WHAT IS BEING ASKED
Please reproduce all of the data below exactly, leaving each picture out.

EXERCISE DATA
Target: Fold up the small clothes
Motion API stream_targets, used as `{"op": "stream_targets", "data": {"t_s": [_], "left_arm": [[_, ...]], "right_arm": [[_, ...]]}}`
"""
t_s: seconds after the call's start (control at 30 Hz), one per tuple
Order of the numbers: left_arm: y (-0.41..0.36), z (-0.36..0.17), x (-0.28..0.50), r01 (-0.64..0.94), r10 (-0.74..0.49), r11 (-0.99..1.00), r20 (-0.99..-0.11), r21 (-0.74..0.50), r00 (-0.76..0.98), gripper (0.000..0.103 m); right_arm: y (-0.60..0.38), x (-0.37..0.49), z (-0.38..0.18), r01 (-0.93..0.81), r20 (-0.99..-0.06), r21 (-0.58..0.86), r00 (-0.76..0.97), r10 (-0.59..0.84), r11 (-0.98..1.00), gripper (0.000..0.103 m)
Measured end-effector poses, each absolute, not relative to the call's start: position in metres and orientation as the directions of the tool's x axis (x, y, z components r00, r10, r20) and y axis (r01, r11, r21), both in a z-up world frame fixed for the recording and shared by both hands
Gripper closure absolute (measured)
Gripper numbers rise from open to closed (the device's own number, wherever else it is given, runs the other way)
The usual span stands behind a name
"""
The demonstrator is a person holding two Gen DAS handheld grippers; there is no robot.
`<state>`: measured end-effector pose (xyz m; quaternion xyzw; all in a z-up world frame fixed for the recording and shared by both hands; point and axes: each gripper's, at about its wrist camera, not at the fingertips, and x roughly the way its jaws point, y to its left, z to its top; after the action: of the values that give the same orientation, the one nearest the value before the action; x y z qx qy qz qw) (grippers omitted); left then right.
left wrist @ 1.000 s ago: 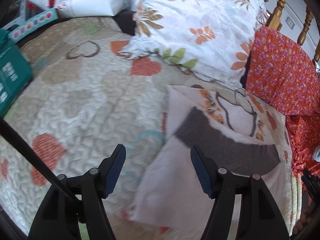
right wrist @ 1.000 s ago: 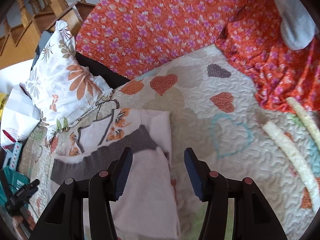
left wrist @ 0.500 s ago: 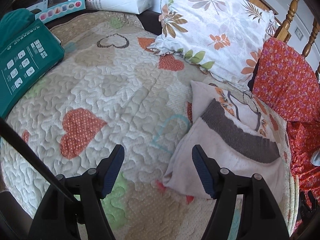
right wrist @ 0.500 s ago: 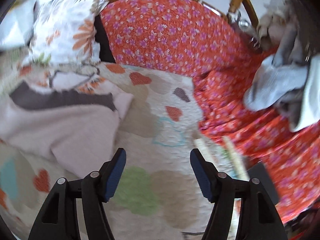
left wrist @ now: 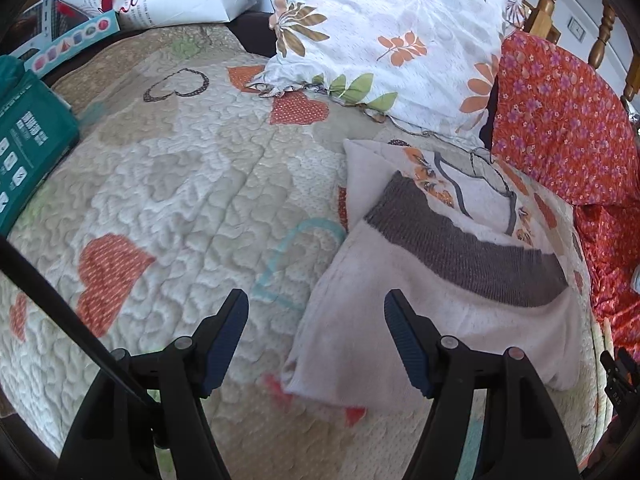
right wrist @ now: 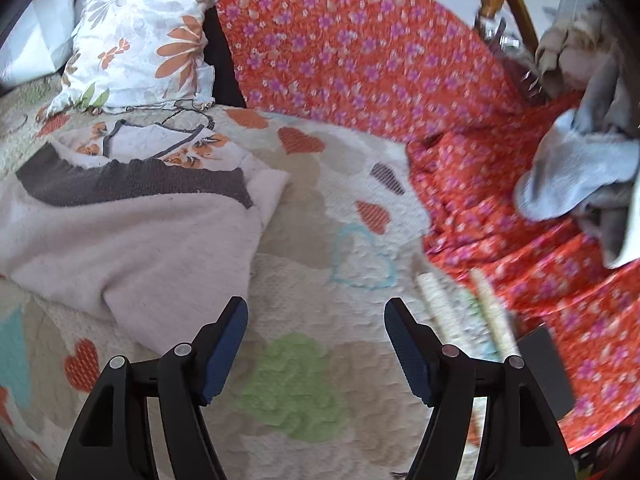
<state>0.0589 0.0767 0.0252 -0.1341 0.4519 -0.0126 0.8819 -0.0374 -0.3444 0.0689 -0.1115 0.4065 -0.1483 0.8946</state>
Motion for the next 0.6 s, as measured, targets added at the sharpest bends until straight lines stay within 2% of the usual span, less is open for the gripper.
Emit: {"op": "stream_targets", "data": {"t_s": [0.17, 0.4, 0.53, 0.6], "left_arm": [[0.073, 0.024, 0.079, -0.108, -0.173, 0.951, -0.788, -0.290, 0.591, 0.034], [0.055, 0.015, 0.128, -0.065, -0.166, 0.966, -0.789, -0.252, 0.592, 0.034], [0.049, -0.001, 0.160, -0.059, -0.200, 0.958, -0.805, -0.279, 0.559, 0.034], [0.042, -0.008, 0.173, -0.024, -0.221, 0.960, -0.811, -0.278, 0.542, 0.037]], "right_arm": [[-0.346, -0.023, 0.070, 0.187, -0.731, -0.193, 0.628, -0.268, 0.963, 0.028], [-0.352, -0.006, 0.061, 0.210, -0.778, -0.034, 0.608, -0.158, 0.977, 0.028], [-0.361, 0.009, 0.047, 0.251, -0.817, 0.093, 0.572, -0.070, 0.963, 0.028], [-0.364, 0.015, 0.041, 0.265, -0.828, 0.130, 0.559, -0.042, 0.955, 0.028]]}}
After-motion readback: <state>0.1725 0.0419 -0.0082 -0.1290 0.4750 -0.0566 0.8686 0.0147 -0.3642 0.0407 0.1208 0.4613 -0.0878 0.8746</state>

SOLUTION TO THE EXERCISE
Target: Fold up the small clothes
Motion API stream_targets, used as `{"op": "stream_targets", "data": {"t_s": [_], "left_arm": [[_, ...]], "right_arm": [[_, ...]]}}`
"""
t_s: seconds after the call's start (control at 30 Hz), one per tuple
Order of the numbers: left_arm: y (-0.41..0.36), z (-0.36..0.17), x (-0.28..0.50), r01 (-0.64..0.94), r10 (-0.74..0.49), r11 (-0.99..1.00), r20 (-0.99..-0.11), r21 (-0.74..0.50), r00 (-0.76..0.98), gripper (0.000..0.103 m); right_arm: y (-0.60..0.38), x (-0.37..0.49), z (-0.38..0.18), r01 (-0.93..0.81), r20 (-0.99..-0.06), r21 (-0.58..0.86), r00 (-0.76..0.97), r10 (-0.59..0.84), r11 (-0.98..1.00), gripper (0.000..0.103 m)
Measured end-effector poses, each absolute, not relative to the call's start: position in metres and orientation as the directions of the tool's x axis (x, y, z components r00, r10, r20) and y axis (r01, r11, r21), both in a z-up world frame fixed for the recording and shared by both hands
Gripper closure absolute (measured)
Gripper numbers rise from open to closed (the device's own number, wherever else it is given, runs the other way)
The usual span stands behind a name
"""
The demonstrator is a person holding two Gen DAS handheld grippers; there is no robot.
`<state>`: measured end-effector pose (xyz m; quaternion xyzw; all in a z-up world frame fixed for the recording and shared by both hands; point and axes: each gripper's, at about its wrist camera, not at the fingertips, and x roughly the way its jaws point, y to its left, z to its top; after the action: of the values that give the same orientation, the one nearest the value before the action; x y z qx qy qz qw) (grippers omitted); left then right.
left wrist @ 1.000 s ago: 
right wrist @ 1.000 s ago: 
left wrist @ 0.500 s ago: 
right wrist @ 0.500 s ago: 
left wrist @ now: 
right wrist @ now: 
<state>0.0589 0.0767 0.0252 -0.1341 0.4519 -0.0126 0.8819 -0.0374 -0.3444 0.0689 -0.1115 0.4065 -0.1483 0.8946</state>
Motion for the next 0.6 s, as measured, targets added at the sharpest bends until straight lines stay within 2% of the usual span, less is open for the gripper.
Emit: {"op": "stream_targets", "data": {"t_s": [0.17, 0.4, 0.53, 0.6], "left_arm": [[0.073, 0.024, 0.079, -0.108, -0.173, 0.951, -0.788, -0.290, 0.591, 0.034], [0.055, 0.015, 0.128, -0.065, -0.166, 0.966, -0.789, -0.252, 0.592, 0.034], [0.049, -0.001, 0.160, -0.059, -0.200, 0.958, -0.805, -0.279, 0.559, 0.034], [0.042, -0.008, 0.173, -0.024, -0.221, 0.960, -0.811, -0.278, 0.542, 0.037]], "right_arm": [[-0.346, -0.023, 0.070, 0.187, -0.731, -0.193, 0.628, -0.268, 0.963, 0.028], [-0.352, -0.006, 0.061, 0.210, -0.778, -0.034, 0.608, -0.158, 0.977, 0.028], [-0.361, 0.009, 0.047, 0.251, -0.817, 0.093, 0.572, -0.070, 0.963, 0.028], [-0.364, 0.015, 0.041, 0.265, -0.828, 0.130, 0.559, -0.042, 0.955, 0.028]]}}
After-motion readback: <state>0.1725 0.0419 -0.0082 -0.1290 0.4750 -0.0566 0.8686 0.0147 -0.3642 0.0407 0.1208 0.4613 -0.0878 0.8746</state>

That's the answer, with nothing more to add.